CHAPTER 14:
GRATITUDE: THE GATEWAY DRUG TO
AWESOMENESS
When you are grateful, fear disappears and abundance appears.
—Anthony Robbins; author, speaker, motivator, life-changer
When I was a little kid, my parents made my brothers and sister and I answer
the phone in this very formal way, “Jennifer Sincero speaking,” as if, between
fighting over who got to play with the Big Wheel and stuffing balloons down
our pants, we were all running our own private concierge businesses. Their
friends would gush on the other end of the phone about
what a polite bunch the
Sincero kids were, and I thought nothing of it until the day I made my very
first phone call to a friend, and, upon hearing her answer, gripped the phone in
wide-eyed disbelief.
You get to say “Hello?” Do your parents know?! It was as
unthinkable to me at the time as saying the F-word or sitting down to join my
parents for a glass of scotch.
My amazement quickly turned to horror when I realized it wasn’t just that
one renegade friend who could answer the phone in such a carefree manner,
but everyone, and that my parents were clearly playing some big practical joke
on us. Our objections were met with the standard, “When you pay your own
phone bill you can answer it any way you like.” So the years passed, our
indignation slowly getting watered down by habit.
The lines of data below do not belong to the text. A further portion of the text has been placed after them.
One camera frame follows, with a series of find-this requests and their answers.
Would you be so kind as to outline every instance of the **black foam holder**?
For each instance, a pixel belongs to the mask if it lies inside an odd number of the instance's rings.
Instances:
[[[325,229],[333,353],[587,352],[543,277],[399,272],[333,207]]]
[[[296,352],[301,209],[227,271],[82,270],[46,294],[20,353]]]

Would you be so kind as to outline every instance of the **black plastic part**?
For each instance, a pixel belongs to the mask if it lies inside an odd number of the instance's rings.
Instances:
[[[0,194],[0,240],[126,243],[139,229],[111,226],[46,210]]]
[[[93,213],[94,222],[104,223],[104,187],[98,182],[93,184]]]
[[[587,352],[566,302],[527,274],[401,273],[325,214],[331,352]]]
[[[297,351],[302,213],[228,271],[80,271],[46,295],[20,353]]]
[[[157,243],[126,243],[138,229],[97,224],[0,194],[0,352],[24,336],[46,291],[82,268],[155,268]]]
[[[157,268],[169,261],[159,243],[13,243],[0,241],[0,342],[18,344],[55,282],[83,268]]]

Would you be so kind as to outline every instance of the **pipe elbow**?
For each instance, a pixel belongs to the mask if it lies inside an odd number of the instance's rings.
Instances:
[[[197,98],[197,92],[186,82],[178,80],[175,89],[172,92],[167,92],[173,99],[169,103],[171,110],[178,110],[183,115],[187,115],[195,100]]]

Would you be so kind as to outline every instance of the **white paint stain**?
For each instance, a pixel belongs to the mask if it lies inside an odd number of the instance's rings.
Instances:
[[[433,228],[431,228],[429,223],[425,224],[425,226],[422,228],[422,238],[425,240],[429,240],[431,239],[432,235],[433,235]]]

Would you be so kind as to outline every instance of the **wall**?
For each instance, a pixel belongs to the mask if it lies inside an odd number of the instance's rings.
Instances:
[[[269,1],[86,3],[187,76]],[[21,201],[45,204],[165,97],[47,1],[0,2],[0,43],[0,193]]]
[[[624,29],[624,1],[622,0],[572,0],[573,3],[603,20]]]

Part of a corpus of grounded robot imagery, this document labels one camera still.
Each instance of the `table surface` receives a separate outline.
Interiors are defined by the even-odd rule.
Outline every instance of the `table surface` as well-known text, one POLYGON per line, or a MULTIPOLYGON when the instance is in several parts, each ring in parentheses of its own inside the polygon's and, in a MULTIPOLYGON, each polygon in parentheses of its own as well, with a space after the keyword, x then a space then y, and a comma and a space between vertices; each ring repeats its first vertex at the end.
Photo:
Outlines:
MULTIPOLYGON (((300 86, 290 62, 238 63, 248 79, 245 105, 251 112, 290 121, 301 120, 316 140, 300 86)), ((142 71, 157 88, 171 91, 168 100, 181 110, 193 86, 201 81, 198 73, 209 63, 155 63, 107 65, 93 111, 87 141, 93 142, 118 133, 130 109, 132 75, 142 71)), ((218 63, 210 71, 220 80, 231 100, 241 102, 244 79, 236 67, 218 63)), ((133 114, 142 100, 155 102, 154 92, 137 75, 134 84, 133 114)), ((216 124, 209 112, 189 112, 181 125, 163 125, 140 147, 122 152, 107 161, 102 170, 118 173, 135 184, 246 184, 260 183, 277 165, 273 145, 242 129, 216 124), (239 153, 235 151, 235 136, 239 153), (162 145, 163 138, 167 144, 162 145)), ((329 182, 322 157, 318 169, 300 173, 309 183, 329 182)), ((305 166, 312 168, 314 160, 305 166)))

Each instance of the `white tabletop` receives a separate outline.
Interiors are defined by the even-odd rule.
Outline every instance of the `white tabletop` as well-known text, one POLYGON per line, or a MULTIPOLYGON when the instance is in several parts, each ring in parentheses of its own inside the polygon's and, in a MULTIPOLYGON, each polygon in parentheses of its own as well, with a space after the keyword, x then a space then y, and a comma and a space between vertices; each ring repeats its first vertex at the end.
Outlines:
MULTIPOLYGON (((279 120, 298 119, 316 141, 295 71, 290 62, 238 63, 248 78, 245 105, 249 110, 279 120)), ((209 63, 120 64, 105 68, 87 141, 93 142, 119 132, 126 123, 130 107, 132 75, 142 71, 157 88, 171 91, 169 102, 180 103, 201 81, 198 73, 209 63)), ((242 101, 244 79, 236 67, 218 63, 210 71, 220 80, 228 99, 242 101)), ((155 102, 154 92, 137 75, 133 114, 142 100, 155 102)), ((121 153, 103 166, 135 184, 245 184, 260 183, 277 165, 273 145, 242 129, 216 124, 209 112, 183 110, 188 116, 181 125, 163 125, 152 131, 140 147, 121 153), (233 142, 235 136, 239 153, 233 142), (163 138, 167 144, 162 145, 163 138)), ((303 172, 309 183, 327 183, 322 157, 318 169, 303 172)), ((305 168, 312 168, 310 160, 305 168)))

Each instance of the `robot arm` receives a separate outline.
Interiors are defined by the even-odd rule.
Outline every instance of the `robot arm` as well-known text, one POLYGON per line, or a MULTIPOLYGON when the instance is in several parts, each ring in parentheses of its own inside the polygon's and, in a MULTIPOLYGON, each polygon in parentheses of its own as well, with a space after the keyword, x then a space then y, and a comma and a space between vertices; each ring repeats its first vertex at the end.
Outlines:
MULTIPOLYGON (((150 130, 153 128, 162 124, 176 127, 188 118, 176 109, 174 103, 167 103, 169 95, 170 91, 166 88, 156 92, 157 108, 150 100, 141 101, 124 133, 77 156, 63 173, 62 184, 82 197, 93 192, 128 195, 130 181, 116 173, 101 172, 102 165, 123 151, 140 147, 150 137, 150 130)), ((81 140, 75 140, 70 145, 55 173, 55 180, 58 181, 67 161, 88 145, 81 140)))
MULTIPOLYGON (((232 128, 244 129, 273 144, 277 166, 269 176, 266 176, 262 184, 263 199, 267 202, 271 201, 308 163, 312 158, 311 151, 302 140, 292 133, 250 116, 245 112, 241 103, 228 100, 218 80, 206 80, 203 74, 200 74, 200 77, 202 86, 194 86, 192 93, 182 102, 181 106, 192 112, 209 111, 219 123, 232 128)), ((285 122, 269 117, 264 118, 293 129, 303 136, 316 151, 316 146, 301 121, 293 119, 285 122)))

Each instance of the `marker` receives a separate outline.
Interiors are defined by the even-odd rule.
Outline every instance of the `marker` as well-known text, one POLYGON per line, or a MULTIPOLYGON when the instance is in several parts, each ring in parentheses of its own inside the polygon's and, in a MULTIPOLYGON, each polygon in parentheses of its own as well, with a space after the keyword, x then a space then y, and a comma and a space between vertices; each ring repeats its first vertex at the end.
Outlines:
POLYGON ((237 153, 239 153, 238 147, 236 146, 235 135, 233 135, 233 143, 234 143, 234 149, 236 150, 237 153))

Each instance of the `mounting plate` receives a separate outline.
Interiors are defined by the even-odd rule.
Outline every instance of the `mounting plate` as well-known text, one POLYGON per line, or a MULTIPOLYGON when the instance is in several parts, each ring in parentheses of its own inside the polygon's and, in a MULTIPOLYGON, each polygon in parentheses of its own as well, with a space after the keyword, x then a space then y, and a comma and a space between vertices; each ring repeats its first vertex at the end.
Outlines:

I don’t remember exactly when the mutiny happened, but eventually we all
started answering the phone like normal human beings. I’m going to assume it
was around the time of their divorce, when Mom had all four of us mostly to
herself, either in, or hovering around, high school, and phone rules got
bulldozed in her switch to combat mode.
The demand for manners in general, however, was left firmly standing, and
no matter how wild and wasted we got, we always remained those polite
Sincero kids: “Can I help you Officer? Thank you, Officer. Yes, sir, that is my
marijuana.” Not only are the words “please” and “thank you” ingrained in me
like the recipe for my Italian father’s red sauce or the knowledge that it’s not
cool to kill people, but being polite just always seemed to be such a no-brainer.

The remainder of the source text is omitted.